1 is a sectional view of a semiconductor device mounted according to an embodiment of the present invention, FIG. 2 is a top view of the same, and FIG. 3 is a sectional view of a semiconductor device mounted according to a different embodiment of the present invention. 4
The figure is a top view of the same as above, Figure 5 is a simplified diagram showing an example of the resin suction device used in the present invention, Figure 6 is a simplified diagram of the main body of the same device, and Figure 7 is mounted by the conventional resin filling method.
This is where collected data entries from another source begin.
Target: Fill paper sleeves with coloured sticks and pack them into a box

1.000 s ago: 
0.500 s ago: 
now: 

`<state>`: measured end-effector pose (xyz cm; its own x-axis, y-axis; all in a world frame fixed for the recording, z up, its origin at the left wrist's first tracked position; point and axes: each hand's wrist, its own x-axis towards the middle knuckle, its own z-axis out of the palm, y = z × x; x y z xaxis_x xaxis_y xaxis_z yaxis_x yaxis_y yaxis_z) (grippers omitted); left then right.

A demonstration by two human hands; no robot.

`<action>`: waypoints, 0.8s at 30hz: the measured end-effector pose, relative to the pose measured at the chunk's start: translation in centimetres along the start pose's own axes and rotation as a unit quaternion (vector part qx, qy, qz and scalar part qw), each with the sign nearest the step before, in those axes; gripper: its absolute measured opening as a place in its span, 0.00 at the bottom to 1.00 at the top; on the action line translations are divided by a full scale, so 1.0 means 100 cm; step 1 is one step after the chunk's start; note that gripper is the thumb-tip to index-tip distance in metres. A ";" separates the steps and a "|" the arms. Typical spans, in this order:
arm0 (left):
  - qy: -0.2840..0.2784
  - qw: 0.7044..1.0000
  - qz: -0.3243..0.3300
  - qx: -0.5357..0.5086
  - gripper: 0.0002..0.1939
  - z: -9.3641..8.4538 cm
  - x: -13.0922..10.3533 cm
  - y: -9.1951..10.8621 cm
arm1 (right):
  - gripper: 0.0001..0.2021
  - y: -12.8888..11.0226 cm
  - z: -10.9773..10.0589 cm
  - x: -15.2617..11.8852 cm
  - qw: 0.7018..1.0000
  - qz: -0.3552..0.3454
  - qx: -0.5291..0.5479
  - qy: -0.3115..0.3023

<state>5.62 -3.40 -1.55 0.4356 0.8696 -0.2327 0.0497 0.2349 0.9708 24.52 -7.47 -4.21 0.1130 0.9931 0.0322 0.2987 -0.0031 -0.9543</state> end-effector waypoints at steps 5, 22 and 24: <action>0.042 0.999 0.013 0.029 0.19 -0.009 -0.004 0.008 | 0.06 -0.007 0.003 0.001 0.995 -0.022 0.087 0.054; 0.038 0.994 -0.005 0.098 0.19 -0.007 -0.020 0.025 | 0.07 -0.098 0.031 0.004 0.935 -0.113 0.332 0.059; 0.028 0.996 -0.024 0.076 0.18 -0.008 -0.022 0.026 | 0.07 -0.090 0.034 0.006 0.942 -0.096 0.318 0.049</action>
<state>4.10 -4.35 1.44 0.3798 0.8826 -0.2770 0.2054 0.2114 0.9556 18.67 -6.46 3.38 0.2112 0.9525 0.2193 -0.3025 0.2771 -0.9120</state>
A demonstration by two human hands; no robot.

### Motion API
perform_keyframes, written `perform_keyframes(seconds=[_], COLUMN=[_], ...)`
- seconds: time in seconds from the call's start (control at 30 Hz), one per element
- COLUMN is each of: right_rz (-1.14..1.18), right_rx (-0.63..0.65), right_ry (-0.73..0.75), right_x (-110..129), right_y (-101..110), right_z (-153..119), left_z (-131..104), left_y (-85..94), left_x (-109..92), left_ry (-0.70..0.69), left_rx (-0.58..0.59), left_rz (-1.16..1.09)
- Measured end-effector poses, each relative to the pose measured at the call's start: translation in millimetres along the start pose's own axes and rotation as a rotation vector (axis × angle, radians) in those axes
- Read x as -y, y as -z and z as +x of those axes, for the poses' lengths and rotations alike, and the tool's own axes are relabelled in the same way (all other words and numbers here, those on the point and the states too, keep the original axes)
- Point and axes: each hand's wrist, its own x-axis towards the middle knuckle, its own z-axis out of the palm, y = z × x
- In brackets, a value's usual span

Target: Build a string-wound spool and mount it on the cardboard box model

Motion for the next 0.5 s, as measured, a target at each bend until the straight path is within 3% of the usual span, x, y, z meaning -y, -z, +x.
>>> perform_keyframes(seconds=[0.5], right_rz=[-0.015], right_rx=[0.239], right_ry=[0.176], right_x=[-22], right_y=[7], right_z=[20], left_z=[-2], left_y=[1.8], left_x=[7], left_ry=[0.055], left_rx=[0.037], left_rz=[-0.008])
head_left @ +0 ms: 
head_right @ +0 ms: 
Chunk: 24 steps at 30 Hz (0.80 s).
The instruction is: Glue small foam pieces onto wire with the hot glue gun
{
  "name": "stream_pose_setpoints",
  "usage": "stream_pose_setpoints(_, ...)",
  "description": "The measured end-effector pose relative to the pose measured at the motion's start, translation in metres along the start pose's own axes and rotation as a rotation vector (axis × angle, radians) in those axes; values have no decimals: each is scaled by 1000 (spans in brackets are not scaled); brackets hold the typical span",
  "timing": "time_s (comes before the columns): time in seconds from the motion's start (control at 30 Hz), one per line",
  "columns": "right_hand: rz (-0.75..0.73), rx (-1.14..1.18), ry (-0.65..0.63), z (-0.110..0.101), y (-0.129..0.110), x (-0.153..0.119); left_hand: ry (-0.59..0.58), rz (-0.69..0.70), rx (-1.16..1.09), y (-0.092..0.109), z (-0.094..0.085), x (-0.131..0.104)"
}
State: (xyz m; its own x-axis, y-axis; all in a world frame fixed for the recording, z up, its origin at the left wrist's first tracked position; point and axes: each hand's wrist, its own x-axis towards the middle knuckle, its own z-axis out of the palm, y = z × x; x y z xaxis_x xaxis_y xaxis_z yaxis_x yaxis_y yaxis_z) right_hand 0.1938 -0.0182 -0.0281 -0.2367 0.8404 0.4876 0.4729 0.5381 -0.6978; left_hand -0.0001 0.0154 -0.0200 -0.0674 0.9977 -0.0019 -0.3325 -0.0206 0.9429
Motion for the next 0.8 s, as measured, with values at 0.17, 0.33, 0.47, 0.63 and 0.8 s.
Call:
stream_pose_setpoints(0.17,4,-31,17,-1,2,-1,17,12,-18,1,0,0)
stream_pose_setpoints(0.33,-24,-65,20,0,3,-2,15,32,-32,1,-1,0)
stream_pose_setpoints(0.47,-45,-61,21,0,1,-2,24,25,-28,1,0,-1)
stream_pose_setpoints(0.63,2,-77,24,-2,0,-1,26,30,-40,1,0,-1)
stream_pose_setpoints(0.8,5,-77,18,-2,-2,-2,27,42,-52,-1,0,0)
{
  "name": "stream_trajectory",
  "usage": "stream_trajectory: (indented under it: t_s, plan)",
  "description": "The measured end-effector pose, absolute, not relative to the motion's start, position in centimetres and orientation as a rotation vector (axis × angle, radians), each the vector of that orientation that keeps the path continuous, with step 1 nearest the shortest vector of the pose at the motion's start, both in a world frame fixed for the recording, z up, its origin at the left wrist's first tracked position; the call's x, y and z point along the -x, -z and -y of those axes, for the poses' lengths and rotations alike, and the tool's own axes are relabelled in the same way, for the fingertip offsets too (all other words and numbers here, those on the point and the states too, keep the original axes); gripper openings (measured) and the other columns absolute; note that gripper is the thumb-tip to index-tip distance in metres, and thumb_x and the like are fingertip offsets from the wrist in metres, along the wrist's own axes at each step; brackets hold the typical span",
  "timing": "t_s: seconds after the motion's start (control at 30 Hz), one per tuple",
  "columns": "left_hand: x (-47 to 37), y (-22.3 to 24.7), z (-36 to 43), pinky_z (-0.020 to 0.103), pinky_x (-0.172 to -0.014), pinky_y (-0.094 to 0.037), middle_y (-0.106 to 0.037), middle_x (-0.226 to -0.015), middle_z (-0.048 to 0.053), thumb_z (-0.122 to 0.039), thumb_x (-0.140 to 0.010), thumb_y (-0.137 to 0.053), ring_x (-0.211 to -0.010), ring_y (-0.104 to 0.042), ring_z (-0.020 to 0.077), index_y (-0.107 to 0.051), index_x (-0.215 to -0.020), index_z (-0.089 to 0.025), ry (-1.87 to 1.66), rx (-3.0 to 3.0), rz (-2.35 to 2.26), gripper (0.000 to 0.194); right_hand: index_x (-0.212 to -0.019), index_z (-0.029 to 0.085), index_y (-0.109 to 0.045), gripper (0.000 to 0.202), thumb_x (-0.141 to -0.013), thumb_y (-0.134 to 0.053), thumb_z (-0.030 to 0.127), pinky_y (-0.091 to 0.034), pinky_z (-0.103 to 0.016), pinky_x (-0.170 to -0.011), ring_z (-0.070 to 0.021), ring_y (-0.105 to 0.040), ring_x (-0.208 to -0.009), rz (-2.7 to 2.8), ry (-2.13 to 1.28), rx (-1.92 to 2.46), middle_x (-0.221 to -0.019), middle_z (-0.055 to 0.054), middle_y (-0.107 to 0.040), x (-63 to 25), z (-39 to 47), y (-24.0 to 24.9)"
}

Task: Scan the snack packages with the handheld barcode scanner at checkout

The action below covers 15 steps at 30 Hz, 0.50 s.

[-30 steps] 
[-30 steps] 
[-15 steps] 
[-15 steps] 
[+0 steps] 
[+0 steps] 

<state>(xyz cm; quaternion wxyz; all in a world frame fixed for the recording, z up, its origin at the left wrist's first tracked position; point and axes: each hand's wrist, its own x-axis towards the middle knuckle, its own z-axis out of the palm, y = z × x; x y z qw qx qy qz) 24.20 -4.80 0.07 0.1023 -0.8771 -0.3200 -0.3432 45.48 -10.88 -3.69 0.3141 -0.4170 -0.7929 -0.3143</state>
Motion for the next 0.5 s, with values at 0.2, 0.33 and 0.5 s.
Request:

FIG. DESCRIPTION OF SYMBOLS 1... Semiconductor element, 2... Substrate, 3... Conductor metal, 4... Protruding connection electrode (hump), 5... Liquid resin, 6... Resin unfilled part, 7... ...hole.

Claims (2)

[Claims] (1) In mounting a semiconductor element by mounting a semiconductor element on a substrate using the face-down bonding method and filling liquid resin between the semiconductor element and the substrate, the filling of the liquid resin corresponds to the semiconductor element surface of the substrate. 1. A method for mounting a semiconductor element, characterized in that the semiconductor element is press-fitted through a hole provided at a position where the semiconductor element is mounted. (2) In mounting a semiconductor element by mounting a semiconductor element on a substrate using the face-down bonding method and filling a liquid resin between the semiconductor element and the substrate, the liquid resin is filled into the gap between the semiconductor element and the substrate. 1. A method for mounting a semiconductor device, comprising applying a liquid resin to an opening, and then sucking the liquid resin through a hole provided at a position corresponding to the semiconductor device surface of a substrate.